What was the board thinking? That for every thousand dollars a company pays out in penalties (in this case around $20 billion) they should kick back a dollar to the CEO who helped make it possible?

If Dimon were a bigger man, he would have turned the 74% pay increase down. If Lee Raymond, lead director and chair of JPMorgan's compensation committee, were a bigger man, he would never have offered it in the first place. But this isn't the first time Raymond has kowtowed to Dimon's ego.

MORE: Will the Nasdaq soar again? Not by my math.

Dimon himself admitted in an interview with CNBC last week that the $20 billion-plus that the company shelled out was related to "litigation that kind of built up over time … and this is a huge negative for the company." In other words, the warning signs were years in the making, but no one said, "stop."

JPMorgan (JPM) seems to be experiencing "a remarkable disconnect from reality," Bob Monks, co-author of Trusting Harvard: The Cost of Unprincipled Investing, told me. JPMorgan's managing director of corporate communications, Mark Kornblau, says that the bank has no comment beyond their Jan. 24 SEC filing.

Indeed, what can be said? Some deeds are so astonishing they leave us speechless.

For now, the banking behemoth appears to be stuck in a never-ending loop of the board's making. Certainly, Laban Jackson, head of JPMorgan's audit committee, offers little hope that the board has learned from the London Whale trading debacle or the bank's other escapades. A September 2013 SEC cease and desist order found that senior management on multiple occasions failed to inform the board's audit committee about the Whale as they should have. That's a negative reflection on both the board and management for failures to adequately inquire and communicate. A March 2013 Senate report included multiple disclosure allegations against Dimon and found that the CEO "was already in possession of" information on the growing losses and risks of the portfolio when he made the statement that news reports about the Whale were "a complete tempest in a teapot."

Yet, despite the evidence, at a director's conference in Maryland three months ago, Jackson remarked, "on a call Jamie says it's a tempest in a teapot, which is … what we believed, and that's what he believed at the time."

Culture broke down in only one small area, he said. Jackson was silent on senior management's failure to disclose known internal control issues to him prior to the first quarter 2012 filing, which had to be restated. Jackson said, "Having communications with Jamie is the least of our problems ... you can trust what you are hearing as a board." Regarding the board's investigation into the London Whale, Raymond gave us the mission "to get the reputation of JPMorgan back," Jackson said. Perhaps a better mission would have been to face the facts and fix the way in which the board and management interact.

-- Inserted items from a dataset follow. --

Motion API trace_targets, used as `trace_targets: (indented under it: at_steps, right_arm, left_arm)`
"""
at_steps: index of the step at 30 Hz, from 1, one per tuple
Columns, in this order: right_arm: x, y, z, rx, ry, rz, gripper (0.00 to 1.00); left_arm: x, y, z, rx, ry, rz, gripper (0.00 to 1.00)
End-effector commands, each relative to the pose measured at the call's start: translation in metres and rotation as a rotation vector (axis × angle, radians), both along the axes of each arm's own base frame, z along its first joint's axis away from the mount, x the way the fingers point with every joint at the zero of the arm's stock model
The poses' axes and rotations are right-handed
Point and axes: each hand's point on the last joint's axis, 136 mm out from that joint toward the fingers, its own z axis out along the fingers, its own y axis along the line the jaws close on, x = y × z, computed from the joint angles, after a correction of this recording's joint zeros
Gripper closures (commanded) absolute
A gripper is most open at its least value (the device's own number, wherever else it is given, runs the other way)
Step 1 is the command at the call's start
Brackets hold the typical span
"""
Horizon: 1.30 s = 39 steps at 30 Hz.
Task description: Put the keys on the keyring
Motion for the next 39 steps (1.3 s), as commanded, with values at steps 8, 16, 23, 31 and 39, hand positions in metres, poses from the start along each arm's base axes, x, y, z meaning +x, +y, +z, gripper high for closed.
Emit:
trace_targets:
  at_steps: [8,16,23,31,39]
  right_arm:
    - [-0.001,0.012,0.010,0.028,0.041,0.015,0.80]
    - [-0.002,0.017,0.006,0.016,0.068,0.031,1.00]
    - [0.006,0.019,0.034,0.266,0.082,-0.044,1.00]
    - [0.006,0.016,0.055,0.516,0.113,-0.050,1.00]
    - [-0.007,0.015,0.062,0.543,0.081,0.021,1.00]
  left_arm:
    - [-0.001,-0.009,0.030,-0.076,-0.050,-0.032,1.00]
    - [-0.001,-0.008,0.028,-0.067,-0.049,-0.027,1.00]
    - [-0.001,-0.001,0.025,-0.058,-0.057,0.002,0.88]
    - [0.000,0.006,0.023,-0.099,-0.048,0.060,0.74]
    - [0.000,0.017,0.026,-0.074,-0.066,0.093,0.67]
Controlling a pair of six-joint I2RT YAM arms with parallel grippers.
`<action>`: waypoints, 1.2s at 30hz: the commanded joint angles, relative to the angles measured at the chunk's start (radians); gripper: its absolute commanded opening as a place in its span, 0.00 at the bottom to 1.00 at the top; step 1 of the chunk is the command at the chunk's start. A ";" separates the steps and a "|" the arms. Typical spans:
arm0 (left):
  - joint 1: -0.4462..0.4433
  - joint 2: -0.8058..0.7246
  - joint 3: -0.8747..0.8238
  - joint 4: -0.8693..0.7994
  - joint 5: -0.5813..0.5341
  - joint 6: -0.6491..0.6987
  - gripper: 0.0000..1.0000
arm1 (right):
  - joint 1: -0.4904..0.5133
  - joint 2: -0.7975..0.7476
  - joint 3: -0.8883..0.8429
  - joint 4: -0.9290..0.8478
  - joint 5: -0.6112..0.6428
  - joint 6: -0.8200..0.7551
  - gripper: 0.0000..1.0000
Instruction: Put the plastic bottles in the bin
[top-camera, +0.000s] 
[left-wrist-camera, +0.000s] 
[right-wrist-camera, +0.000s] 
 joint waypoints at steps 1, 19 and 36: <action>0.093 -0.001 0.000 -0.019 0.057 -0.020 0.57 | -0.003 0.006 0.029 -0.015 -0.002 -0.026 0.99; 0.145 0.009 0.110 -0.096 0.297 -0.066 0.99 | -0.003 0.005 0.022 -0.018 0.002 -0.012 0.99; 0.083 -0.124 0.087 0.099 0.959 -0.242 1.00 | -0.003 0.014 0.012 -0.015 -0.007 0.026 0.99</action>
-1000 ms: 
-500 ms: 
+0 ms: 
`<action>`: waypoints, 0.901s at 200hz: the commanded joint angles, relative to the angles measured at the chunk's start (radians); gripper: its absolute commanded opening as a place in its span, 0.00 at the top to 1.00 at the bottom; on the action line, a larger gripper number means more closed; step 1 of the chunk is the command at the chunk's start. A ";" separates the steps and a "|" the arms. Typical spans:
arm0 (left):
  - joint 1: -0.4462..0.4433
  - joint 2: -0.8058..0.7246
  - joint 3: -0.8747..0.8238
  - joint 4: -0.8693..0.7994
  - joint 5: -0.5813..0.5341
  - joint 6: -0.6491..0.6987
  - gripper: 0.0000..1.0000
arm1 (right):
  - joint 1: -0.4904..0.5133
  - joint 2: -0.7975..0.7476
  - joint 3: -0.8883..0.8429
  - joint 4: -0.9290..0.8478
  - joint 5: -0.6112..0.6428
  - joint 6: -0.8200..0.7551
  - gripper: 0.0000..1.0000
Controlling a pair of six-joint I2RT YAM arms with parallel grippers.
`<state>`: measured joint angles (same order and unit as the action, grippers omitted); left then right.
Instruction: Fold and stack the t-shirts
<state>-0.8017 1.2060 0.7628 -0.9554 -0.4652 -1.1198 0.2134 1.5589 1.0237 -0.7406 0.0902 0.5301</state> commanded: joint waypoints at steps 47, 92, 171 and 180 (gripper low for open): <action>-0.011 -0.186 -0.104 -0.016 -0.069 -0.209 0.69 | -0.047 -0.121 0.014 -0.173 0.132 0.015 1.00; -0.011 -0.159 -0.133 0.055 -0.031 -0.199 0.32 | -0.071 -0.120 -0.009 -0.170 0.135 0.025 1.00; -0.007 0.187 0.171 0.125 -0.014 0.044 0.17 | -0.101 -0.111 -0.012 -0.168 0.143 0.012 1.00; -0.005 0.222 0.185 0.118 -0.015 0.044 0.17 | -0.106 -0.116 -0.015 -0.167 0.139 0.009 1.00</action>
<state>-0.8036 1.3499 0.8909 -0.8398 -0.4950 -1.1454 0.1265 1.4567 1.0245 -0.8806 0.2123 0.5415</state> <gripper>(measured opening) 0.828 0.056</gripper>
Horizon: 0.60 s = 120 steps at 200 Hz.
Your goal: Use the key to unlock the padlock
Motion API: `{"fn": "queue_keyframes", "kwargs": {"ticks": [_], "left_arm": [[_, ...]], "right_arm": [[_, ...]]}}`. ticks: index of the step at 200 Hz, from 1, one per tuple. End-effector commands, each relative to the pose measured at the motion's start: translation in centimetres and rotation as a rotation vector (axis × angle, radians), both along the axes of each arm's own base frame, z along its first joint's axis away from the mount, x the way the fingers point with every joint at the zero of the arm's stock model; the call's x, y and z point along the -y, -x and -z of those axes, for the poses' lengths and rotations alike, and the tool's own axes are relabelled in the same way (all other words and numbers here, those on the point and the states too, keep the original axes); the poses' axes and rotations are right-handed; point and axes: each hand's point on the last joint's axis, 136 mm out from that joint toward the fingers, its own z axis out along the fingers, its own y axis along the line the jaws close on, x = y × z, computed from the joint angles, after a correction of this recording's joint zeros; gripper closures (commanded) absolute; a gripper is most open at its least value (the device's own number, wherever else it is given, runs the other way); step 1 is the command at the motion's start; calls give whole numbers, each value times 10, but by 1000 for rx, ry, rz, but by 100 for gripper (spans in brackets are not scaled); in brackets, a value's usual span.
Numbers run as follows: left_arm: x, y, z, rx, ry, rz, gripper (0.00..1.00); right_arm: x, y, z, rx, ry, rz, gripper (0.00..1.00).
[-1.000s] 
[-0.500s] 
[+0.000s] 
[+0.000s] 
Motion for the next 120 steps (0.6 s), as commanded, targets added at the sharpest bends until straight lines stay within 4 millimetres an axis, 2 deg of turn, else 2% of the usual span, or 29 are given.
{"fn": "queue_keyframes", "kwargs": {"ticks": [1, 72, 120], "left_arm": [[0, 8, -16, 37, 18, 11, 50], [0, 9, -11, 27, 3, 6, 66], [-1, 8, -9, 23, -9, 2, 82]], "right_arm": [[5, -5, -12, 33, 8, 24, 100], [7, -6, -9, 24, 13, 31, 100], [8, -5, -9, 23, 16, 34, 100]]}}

With some shareholder urging, Ellen Futter and Dave Cote deserve praise for resigning from the board last year. Perhaps James Crown, who heads the board's risk committee, is now wishing he'd joined them.

Led by Raymond, who is 75, JPMorgan's board continues to fail to meet their own corporate governance guidelines: "effectiveness and willingness to appropriately challenge management." Perhaps you may quibble and say it all depends on what you mean by "appropriately" -- or whether "willingness" means you have to challenge the CEO every once in a while. Appointing Linda Baumann, Dimon's former employee, to the board certainly reeks of tone-deafness. The board could easily have identified a qualified candidate who didn't have ties to Dimon, someone with risk management experience, but not under Dimon's sway. Raymond's retention long past the board's own suggested retirement age of 72 is just another example of the board's failure to self-manage.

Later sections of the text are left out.